4. The construction positioning structure for hospital electromechanical installation engineering according to claim 3, characterized in that: The placement platform (3) and the second extension seat (18) are both provided with sliding grooves. The placement platform (3) has two sliding grooves. The limiting slide (14) is slidably connected inside the sliding groove. The limiting slide (14) is adapted to the size of the sliding groove.

5. The construction positioning structure for hospital electromechanical installation engineering according to claim 1, characterized in that: The bidirectional lead screw (6) is fixedly connected to the output shaft of the servo motor (7), and the adjustment seat (8) is slidably connected to the bottom of the placement platform (3).

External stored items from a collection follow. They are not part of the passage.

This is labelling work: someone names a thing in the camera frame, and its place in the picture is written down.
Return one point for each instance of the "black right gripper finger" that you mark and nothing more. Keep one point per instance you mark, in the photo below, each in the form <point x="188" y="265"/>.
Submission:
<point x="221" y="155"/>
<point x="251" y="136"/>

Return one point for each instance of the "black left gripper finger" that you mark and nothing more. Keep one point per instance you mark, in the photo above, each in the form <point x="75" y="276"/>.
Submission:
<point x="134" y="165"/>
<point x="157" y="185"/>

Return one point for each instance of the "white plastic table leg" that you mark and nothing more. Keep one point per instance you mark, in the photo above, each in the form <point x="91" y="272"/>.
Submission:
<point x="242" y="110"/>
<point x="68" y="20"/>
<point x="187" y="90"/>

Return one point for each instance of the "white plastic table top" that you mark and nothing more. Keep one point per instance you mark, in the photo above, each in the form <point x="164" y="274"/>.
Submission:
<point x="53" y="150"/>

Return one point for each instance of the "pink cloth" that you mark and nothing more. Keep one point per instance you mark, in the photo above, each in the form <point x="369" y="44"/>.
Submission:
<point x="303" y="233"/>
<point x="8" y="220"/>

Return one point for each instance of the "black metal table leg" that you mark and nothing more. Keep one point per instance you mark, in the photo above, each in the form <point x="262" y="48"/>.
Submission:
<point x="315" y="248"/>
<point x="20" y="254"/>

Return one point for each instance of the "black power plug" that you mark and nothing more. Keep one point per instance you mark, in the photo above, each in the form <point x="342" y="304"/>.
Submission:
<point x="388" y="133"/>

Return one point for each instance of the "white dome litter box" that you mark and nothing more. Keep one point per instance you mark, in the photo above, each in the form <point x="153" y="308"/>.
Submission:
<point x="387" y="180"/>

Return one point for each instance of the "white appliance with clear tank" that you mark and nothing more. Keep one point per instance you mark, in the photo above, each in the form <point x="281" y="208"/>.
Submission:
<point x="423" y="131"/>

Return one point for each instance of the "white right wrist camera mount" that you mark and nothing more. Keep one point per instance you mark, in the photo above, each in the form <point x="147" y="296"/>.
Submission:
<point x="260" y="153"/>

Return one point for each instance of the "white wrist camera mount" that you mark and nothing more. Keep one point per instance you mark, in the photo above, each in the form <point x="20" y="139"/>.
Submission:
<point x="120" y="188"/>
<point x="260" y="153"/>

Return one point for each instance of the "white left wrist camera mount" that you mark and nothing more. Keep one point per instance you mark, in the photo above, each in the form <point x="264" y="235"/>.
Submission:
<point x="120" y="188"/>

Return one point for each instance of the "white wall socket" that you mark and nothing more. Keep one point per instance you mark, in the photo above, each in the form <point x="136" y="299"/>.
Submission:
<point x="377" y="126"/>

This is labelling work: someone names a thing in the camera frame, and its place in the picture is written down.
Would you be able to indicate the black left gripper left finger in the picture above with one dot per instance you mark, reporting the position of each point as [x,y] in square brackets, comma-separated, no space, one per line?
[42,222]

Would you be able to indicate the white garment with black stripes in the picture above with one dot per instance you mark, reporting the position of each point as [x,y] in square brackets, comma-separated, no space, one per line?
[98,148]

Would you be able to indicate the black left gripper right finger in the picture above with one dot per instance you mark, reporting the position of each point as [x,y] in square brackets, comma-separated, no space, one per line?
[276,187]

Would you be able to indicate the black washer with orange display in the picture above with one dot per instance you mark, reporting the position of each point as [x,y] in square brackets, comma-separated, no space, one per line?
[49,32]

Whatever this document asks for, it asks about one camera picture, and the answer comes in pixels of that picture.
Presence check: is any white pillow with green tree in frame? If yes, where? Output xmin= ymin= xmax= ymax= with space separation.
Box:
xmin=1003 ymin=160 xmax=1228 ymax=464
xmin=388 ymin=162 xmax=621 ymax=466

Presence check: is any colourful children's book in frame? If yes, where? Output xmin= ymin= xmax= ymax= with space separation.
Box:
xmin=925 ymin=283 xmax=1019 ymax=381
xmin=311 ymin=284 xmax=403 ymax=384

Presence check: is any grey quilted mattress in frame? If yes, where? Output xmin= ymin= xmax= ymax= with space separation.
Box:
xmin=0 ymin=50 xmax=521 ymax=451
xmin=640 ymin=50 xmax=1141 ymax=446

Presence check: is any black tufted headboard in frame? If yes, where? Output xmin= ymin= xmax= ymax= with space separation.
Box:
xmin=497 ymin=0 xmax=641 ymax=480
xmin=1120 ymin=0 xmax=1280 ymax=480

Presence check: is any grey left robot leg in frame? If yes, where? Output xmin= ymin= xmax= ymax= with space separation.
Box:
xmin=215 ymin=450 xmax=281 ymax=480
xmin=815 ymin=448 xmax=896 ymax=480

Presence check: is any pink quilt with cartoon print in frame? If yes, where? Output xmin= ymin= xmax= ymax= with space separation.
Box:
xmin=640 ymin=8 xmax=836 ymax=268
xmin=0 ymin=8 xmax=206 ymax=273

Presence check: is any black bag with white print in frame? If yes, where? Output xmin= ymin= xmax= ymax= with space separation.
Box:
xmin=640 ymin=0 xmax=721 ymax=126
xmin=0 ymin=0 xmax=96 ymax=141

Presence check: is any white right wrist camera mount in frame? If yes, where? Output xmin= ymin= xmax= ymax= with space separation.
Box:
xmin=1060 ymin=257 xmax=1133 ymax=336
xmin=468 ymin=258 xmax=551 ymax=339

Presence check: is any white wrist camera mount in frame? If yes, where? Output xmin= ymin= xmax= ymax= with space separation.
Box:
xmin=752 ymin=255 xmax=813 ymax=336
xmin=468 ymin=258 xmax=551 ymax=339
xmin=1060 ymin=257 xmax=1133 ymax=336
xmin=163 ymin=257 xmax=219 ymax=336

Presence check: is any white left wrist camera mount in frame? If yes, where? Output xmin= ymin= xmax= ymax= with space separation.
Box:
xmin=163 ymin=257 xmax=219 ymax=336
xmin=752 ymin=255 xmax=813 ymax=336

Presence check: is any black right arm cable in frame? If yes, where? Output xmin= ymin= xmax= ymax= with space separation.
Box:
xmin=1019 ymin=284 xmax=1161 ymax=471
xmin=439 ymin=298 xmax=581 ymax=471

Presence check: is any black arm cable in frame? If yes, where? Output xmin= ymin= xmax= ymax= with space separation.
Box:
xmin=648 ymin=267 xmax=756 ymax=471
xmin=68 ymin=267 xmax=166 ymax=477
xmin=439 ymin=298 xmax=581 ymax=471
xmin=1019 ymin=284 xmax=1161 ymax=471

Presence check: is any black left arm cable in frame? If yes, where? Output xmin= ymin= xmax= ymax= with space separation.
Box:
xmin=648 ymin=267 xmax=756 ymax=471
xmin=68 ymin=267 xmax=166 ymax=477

6. The construction positioning structure for hospital electromechanical installation engineering according to claim 1, characterized in that: The placement platform (3) and the first extension seat (17) are both provided with adjustment grooves. The connecting rod (9) is slidably connected inside the adjustment groove. The size of the connecting rod (9) is adapted to the size of the adjustment groove. The positioning plate (10) is slidably connected to the top of the placement platform (3).

7. The construction positioning structure for hospital electromechanical installation engineering according to claim 1, characterized in that: The opposite sides of the two positioning plates (10) are located on the same plane as the opposite sides of the two limiting plates (13).

8. The construction positioning structure for hospital electromechanical installation engineering according to claim 2, characterized in that: The limiting plate (13) is slidably connected to the front side of the side plate (4), and the push plate (16) is located between the two limiting plates (13).